Student Activity Sheet
Name: ______Group: ______
Imagine that the NCC has asked you to decide which slogan would best promote Canada’s Capital Region in an advertisement to attract tourists. Four slogans have been developed and the NCC wants your opinion on which should be used. Gather facts about each of the slogans and then create your own advertisement using the slogan that you feel best promotes Canada’s Capital Region to potential tourists.
- Complete the table below to learn about each of the slogans used to promote Canada’s Capital Region. For inspiration, you can consult the site mentioned for each slogan. The first slogan has been completed as an example.
Slogan / Ottawa’s characteristics in relation to this slogan
The international capital! / There are 117 embassies or consulates in Ottawa.
This is where the Parliament and official residences of Canadian politicians are located.

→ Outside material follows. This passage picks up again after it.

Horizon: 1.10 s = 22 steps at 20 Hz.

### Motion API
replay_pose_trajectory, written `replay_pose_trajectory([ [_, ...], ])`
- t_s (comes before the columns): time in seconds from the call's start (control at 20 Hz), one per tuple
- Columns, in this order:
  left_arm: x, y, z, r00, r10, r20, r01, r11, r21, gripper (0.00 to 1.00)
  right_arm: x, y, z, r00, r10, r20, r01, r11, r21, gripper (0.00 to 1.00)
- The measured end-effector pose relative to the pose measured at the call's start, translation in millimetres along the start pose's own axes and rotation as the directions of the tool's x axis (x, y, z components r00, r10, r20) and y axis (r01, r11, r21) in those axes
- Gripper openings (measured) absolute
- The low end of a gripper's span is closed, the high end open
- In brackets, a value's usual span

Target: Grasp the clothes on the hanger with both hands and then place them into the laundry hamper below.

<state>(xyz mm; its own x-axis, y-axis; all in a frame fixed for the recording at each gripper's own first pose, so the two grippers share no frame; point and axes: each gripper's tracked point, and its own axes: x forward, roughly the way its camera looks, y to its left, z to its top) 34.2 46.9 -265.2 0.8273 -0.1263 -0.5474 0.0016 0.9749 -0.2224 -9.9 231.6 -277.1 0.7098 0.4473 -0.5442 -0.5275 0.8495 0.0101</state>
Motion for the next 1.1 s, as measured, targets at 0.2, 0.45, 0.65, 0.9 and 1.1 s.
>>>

The Rideau Canal is the largest skating rink in the world.
The green capital!
The heritage capital
The cycling capital
2. Select the slogan that you feel best promotes Canada’s Capitalto tourists and explain your choice.
Slogan Choice: ______
Why: ______
- Design an advertisement that promotes Canada’s Capital Region, based on the slogan that you have chosen. The advertisement can be in the form of a poster, a commercial or a multimedia presentation.

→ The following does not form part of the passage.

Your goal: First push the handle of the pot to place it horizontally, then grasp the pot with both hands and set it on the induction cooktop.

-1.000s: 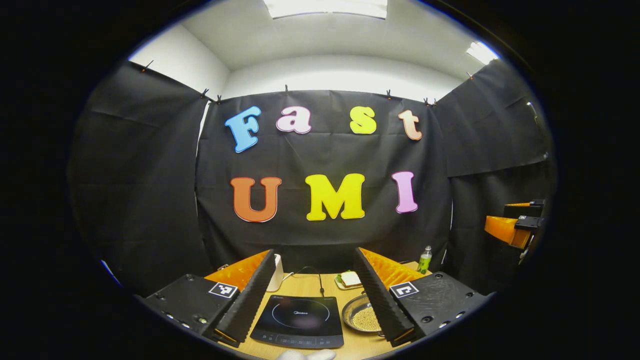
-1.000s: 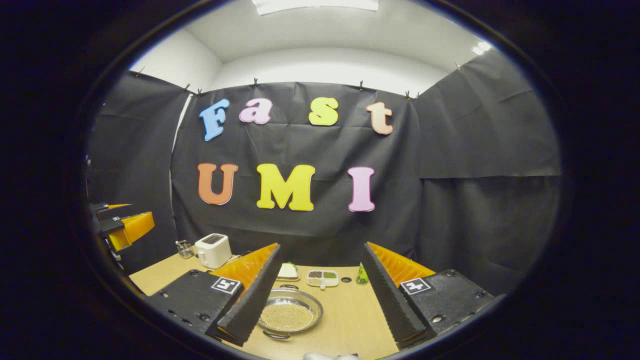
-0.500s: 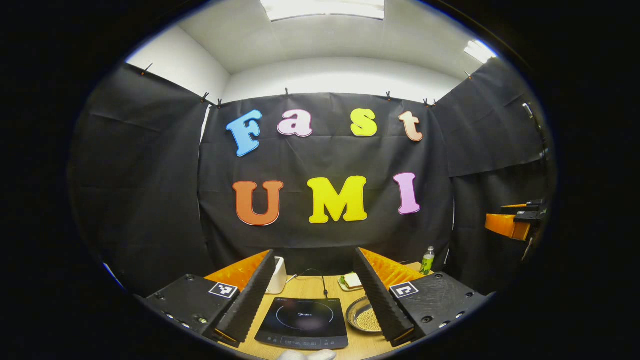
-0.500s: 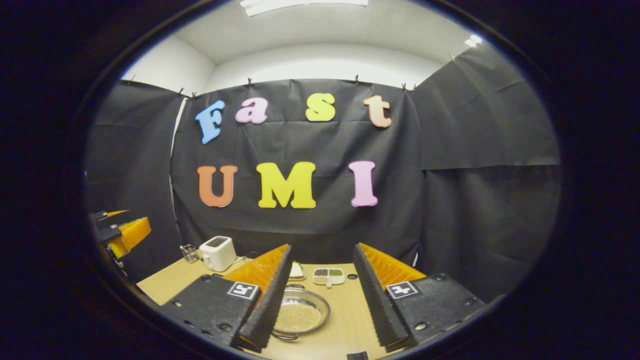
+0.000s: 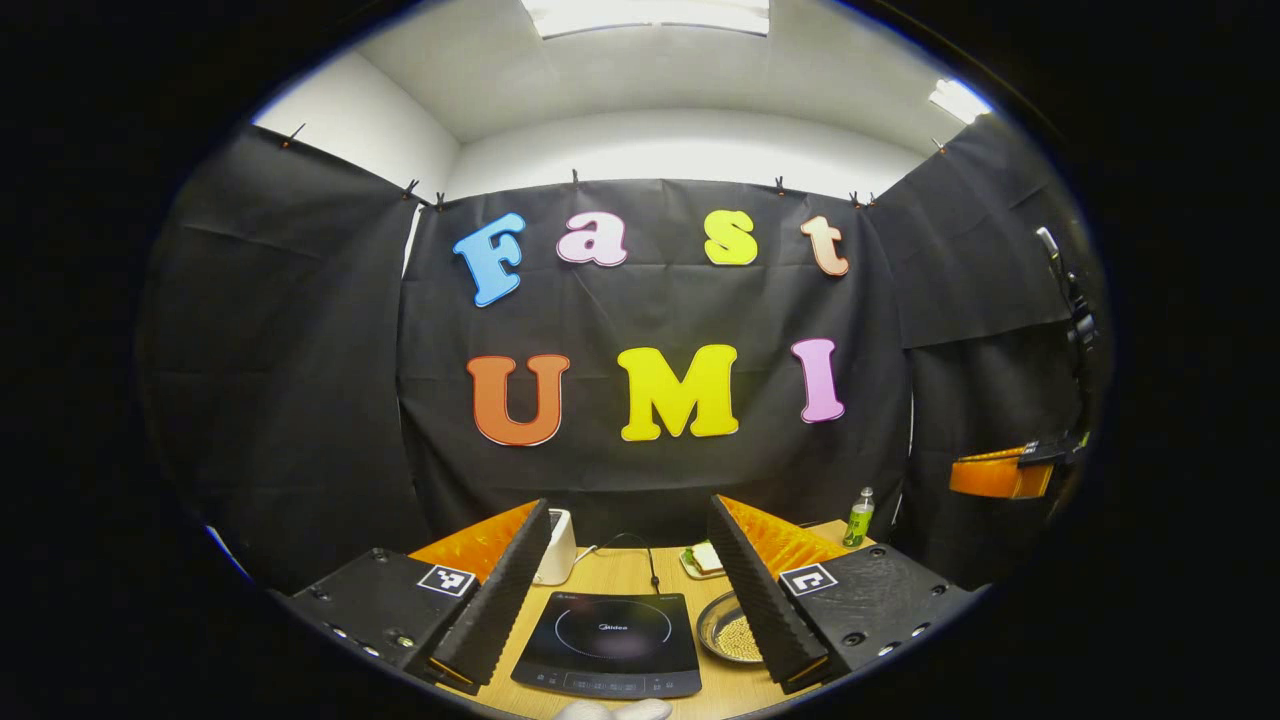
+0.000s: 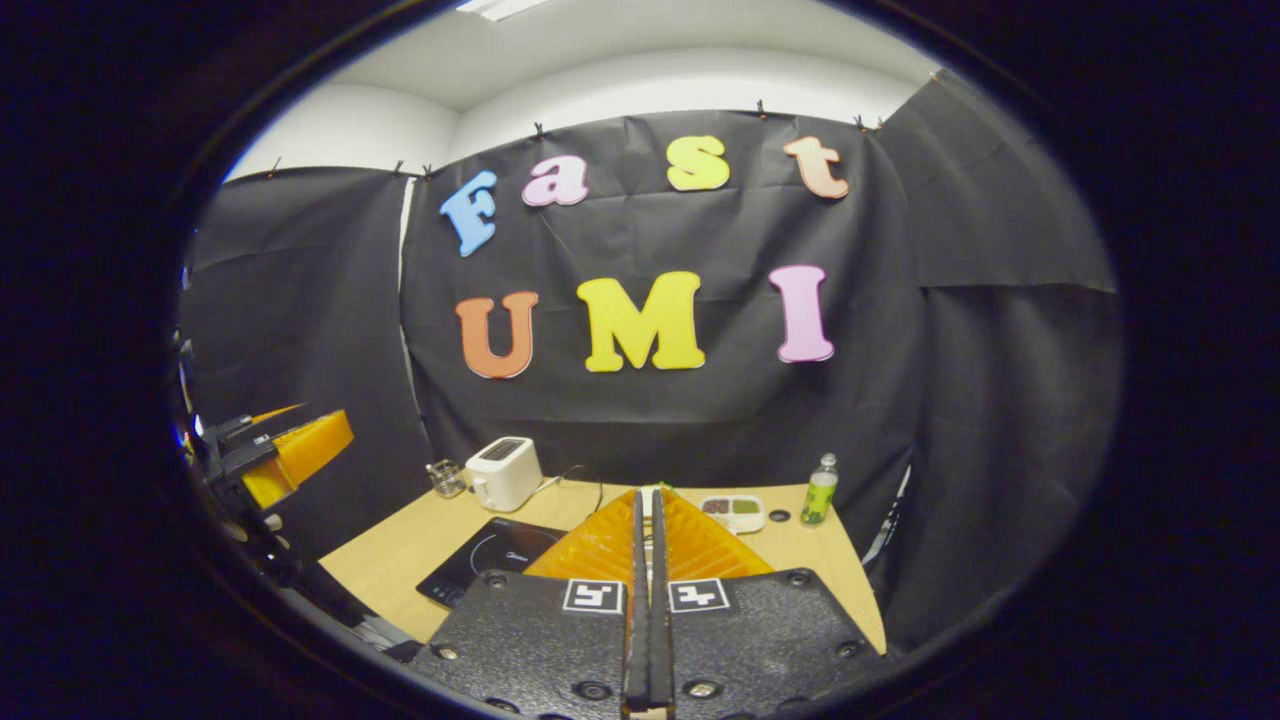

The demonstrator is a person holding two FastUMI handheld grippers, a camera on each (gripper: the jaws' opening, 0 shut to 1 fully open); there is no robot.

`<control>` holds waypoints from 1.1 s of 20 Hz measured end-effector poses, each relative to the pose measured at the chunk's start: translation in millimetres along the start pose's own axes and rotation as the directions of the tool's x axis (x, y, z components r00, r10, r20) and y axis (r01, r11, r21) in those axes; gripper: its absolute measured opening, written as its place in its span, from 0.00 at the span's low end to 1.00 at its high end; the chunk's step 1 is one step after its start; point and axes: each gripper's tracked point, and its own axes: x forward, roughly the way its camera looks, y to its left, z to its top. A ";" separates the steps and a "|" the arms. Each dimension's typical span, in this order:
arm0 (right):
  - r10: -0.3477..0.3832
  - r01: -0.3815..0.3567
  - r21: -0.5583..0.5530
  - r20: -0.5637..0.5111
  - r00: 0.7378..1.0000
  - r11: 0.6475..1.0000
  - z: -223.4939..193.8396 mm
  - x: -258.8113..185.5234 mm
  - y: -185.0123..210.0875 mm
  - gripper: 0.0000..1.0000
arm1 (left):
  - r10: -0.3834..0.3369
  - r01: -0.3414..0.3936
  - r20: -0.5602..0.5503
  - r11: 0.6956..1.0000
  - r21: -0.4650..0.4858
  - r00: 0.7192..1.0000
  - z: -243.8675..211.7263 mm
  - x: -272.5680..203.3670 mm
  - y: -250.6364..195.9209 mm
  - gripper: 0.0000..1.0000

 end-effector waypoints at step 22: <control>0.140 -0.173 -0.005 -0.566 0.813 0.985 -285.9 103.9 78.3 0.04 | 0.033 -0.033 -0.019 0.999 0.005 0.999 -12.4 7.2 13.3 0.95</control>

Fact Sheet: Ottawa, the blue capital
The waterways are the most important natural features of the Capital region, and they have shaped both the landscape and human settlement over time. Long ago, the rivers served as Aboriginal highways and gateways into nomadic hunting territories. Settlers used them as routes into the wilderness, and later, as a source of power for fledgling industries. Today, the rivers of the Capital region continue to provide hydro-electric power and to shape human activity, with a new emphasis on their scenic and recreational value.
The Ottawa River
The Ottawa River forms the axis of the Capital region. The most important tributary of the St. Lawrence River to the southeast, this river has its source 150 kilometres due north of the Capital region, in the highlands of north-western Quebec. For much of its length, it forms the boundary of Quebec and Ontario and of two important land forms (the Canadian Shield to the northeast and the St. Lawrence Lowlands to the southwest). An Aboriginal transportation route 6,000 years ago, the river was also the shortest route to the west for fur traders paddling from Montreal to the Great Lakes from the 17th to the 19th centuries. In 1832, the completion of the Rideau Canal linked the Ottawa River directly to the Great Lakes (Lake Ontario). The river is 1,126 kilometres long, drops 300 metres in elevation from its source to the junction with the St. Lawrence, and at its widest point on the lower part of the river, is 7.4 kilometres across. It drains 14,761 square kilometres of land and has a flow of 1,982 cubic metres per second (more than all the rivers of England and Wales combined).
The Rideau River
A tributary of the Ottawa, the Rideau River joins the main river just east of downtown Ottawa. The confluence is marked by a fine set of double waterfalls (11 metres high), which gave the river its name (“rideau” means “curtain” in French). In the 19th century, industrialists used the falls to power their mills. From 1826 to 1832, British military engineers built channels, dams and locks to link navigable stretches of the Rideau River and lakes along its course and joined it to the Cataraqui River (near Kingston on Lake Ontario) to create the 202-kilometre Rideau Canal. The Long Cut — a 7.8-kilometre stretch of man-made channel — runs through the heart of downtown Ottawa and drops steeply into the Ottawa River over a flight of eight locks. In winter, the canal becomes the Rideau Canal Skateway.
The Gatineau River
From the north, out of the vast rocky highlands known as the Canadian Shield, flows the Gatineau River. The Gatineau was transformed into a logging river in the 19th century. Every year until well into the second half of the 20th century, lumberjacks rolled cut timber into the river every spring and sent it down the spring floods to mills at the confluence of the Gatineau and Ottawa rivers. The Gatineau River also gives access to an area that is rich in mineral resources and mining.